■ Work required: In full and without error, repeat the entries below.

■ Exercise input:
□ □ □ □ □

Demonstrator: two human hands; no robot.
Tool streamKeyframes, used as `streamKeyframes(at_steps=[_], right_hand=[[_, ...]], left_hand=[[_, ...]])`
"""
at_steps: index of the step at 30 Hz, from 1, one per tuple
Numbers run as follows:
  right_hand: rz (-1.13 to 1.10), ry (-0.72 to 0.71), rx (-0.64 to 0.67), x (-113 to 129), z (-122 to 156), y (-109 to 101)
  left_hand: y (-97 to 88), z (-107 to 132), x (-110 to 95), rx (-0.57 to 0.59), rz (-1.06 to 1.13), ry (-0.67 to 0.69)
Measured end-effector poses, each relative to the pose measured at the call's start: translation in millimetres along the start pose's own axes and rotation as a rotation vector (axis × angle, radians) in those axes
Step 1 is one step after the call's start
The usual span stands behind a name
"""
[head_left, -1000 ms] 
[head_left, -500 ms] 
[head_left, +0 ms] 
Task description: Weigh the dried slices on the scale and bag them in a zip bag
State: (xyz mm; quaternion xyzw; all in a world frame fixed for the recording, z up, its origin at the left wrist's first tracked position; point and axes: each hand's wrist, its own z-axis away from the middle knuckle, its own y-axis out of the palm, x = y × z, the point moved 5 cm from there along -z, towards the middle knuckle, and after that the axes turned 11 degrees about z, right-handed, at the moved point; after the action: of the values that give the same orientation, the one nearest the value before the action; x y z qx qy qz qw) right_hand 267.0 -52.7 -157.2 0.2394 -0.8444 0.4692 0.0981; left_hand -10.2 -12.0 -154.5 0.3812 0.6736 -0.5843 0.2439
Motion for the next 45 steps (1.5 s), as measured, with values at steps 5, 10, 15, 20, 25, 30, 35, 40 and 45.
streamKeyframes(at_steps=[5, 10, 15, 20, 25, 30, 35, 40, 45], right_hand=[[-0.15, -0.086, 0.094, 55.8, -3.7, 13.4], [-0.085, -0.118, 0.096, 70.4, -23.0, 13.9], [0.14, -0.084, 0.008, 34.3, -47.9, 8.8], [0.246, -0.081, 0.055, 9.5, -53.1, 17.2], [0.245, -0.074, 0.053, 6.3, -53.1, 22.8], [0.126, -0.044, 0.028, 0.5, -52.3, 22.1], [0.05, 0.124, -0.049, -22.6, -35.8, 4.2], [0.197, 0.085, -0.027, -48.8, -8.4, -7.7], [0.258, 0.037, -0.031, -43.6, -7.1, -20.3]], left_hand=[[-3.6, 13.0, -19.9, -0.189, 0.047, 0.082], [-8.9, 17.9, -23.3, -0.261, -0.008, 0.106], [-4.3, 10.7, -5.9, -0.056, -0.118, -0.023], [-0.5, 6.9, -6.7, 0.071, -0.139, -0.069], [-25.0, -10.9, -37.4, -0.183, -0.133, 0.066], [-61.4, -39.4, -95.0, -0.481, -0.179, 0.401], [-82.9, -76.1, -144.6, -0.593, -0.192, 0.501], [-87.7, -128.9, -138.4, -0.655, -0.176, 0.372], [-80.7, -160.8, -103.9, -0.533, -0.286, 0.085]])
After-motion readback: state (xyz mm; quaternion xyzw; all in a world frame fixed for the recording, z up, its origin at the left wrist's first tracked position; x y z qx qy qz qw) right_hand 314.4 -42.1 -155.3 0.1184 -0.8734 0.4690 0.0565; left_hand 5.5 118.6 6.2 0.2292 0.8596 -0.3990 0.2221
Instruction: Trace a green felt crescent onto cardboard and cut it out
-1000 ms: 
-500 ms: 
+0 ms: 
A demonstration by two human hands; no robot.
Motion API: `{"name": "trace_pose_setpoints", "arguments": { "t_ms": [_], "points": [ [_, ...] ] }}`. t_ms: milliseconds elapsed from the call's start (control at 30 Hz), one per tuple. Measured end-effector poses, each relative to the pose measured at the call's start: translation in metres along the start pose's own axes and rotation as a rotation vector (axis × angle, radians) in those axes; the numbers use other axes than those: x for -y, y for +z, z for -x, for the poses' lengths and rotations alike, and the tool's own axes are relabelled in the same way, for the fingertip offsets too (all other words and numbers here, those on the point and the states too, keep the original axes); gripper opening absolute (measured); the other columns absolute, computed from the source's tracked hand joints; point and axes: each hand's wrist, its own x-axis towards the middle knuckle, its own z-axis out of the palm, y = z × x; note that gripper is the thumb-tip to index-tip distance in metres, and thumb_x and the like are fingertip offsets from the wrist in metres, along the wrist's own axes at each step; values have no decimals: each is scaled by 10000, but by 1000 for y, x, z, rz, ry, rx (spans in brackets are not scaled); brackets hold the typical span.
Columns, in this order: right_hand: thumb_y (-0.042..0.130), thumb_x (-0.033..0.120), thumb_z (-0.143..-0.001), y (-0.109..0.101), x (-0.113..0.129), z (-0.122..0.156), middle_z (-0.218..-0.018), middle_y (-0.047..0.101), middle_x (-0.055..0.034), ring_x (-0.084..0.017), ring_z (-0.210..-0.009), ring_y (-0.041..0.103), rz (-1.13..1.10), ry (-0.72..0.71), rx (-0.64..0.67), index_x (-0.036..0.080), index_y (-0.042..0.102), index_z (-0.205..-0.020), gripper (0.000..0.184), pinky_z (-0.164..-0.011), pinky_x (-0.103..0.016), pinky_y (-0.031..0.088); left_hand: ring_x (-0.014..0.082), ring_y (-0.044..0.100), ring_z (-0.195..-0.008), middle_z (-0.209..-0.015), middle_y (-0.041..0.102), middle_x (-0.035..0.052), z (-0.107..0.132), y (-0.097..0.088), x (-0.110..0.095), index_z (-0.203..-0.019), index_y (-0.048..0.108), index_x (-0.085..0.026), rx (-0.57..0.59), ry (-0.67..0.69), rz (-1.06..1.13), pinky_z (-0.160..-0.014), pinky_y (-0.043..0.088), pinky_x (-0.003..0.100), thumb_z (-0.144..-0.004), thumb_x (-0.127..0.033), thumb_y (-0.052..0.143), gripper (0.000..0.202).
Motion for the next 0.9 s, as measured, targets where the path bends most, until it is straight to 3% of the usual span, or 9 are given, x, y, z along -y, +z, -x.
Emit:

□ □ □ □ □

■ Problem solution:
Demonstrator: two human hands; no robot.
Tool streamKeyframes, used as `streamKeyframes(at_steps=[_], right_hand=[[_, ...]], left_hand=[[_, ...]])`
"""
at_steps: index of the step at 30 Hz, from 1, one per tuple
Numbers run as follows:
  right_hand: rz (-1.13 to 1.10), ry (-0.72 to 0.71), rx (-0.64 to 0.67), x (-113 to 129), z (-122 to 156), y (-109 to 101)
  left_hand: y (-97 to 88), z (-107 to 132), x (-110 to 95), rx (-0.57 to 0.59), rz (-1.06 to 1.13), ry (-0.67 to 0.69)
Measured end-effector poses, each relative to the pose measured at the call's start: translation in millimetres along the start pose's own axes and rotation as a rotation vector (axis × angle, radians) in those axes
Step 1 is one step after the call's start
The usual span stands behind a name
"""
[head_left, -1000 ms] 
[head_left, -500 ms] 
[head_left, +0 ms] 
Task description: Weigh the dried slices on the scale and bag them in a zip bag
State: (xyz mm; quaternion xyzw; all in a world frame fixed for the recording, z up, its origin at the left wrist's first tracked position; point and axes: each hand's wrist, its own z-axis away from the middle knuckle, its own y-axis out of the palm, x = y × z, the point moved 5 cm from there along -z, towards the middle knuckle, and after that the axes turned 11 degrees about z, right-handed, at the moved point; after the action: of the values that give the same orientation, the one nearest the value before the action; x y z qx qy qz qw) right_hand 267.0 -52.7 -157.2 0.2394 -0.8444 0.4692 0.0981; left_hand -10.2 -12.0 -154.5 0.3812 0.6736 -0.5843 0.2439
Motion for the next 45 steps (1.5 s), as measured, with values at steps 5, 10, 15, 20, 25, 30, 35, 40 and 45.
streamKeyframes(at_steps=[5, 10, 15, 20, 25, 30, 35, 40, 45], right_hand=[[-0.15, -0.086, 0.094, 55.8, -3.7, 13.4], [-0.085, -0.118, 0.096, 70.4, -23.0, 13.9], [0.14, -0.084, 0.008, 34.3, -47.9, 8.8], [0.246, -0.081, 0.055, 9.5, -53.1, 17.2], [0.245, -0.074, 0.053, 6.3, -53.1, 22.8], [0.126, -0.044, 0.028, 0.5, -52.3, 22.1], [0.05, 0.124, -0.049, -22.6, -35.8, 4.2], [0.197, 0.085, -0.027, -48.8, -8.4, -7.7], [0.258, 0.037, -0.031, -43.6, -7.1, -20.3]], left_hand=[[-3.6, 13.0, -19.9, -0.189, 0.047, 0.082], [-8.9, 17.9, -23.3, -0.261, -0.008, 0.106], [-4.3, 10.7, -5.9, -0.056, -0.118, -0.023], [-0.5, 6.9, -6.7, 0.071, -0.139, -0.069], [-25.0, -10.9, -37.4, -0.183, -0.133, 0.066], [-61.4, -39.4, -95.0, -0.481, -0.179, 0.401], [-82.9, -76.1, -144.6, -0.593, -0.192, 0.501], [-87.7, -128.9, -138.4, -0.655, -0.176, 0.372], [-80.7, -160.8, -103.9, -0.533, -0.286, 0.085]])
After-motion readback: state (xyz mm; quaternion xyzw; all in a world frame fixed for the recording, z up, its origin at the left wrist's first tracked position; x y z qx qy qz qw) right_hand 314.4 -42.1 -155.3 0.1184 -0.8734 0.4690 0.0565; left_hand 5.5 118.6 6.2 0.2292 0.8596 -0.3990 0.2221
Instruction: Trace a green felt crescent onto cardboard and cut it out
-1000 ms: 
-500 ms: 
+0 ms: 
A demonstration by two human hands; no robot.
Motion API: `{"name": "trace_pose_setpoints", "arguments": { "t_ms": [_], "points": [ [_, ...] ] }}`. t_ms: milliseconds elapsed from the call's start (control at 30 Hz), one per tuple. Measured end-effector poses, each relative to the pose measured at the call's start: translation in metres along the start pose's own axes and rotation as a rotation vector (axis × angle, radians) in those axes; the numbers use other axes than those: x for -y, y for +z, z for -x, for the poses' lengths and rotations alike, and the tool's own axes are relabelled in the same way, for the fingertip offsets too (all other words and numbers here, those on the point and the states too, keep the original axes); gripper opening absolute (measured); the other columns absolute, computed from the source's tracked hand joints; point and axes: each hand's wrist, its own x-axis towards the middle knuckle, its own z-axis out of the palm, y = z × x; note that gripper is the thumb-tip to index-tip distance in metres, and thumb_x and the like are fingertip offsets from the wrist in metres, along the wrist's own axes at each step; values have no decimals: each is scaled by 10000, but by 1000 for y, x, z, rz, ry, rx (spans in brackets are not scaled); brackets hold the typical span.
Columns, in this order: right_hand: thumb_y (-0.042..0.130), thumb_x (-0.033..0.120), thumb_z (-0.143..-0.001), y (-0.109..0.101), x (-0.113..0.129), z (-0.122..0.156), middle_z (-0.218..-0.018), middle_y (-0.047..0.101), middle_x (-0.055..0.034), ring_x (-0.084..0.017), ring_z (-0.210..-0.009), ring_y (-0.041..0.103), rz (-1.13..1.10), ry (-0.72..0.71), rx (-0.64..0.67), index_x (-0.036..0.080), index_y (-0.042..0.102), index_z (-0.205..-0.020), gripper (0.000..0.184), pinky_z (-0.164..-0.011), pinky_x (-0.103..0.016), pinky_y (-0.031..0.088); left_hand: ring_x (-0.014..0.082), ring_y (-0.044..0.100), ring_z (-0.195..-0.008), middle_z (-0.209..-0.015), middle_y (-0.041..0.102), middle_x (-0.035..0.052), z (-0.107..0.132), y (-0.097..0.088), x (-0.110..0.095), index_z (-0.203..-0.019), index_y (-0.048..0.108), index_x (-0.085..0.026), rx (-0.57..0.59), ry (-0.67..0.69), rz (-1.06..1.13), pinky_z (-0.160..-0.014), pinky_y (-0.043..0.088), pinky_x (-0.003..0.100), thumb_z (-0.144..-0.004), thumb_x (-0.127..0.033), thumb_y (-0.052..0.143), gripper (0.000..0.202).
Motion for the next 0.9 s, as measured, targets where the path bends most, until it is straight to 3% of the usual span, or 9 are given, x, y, z along -y, +z, -x.
Emit:

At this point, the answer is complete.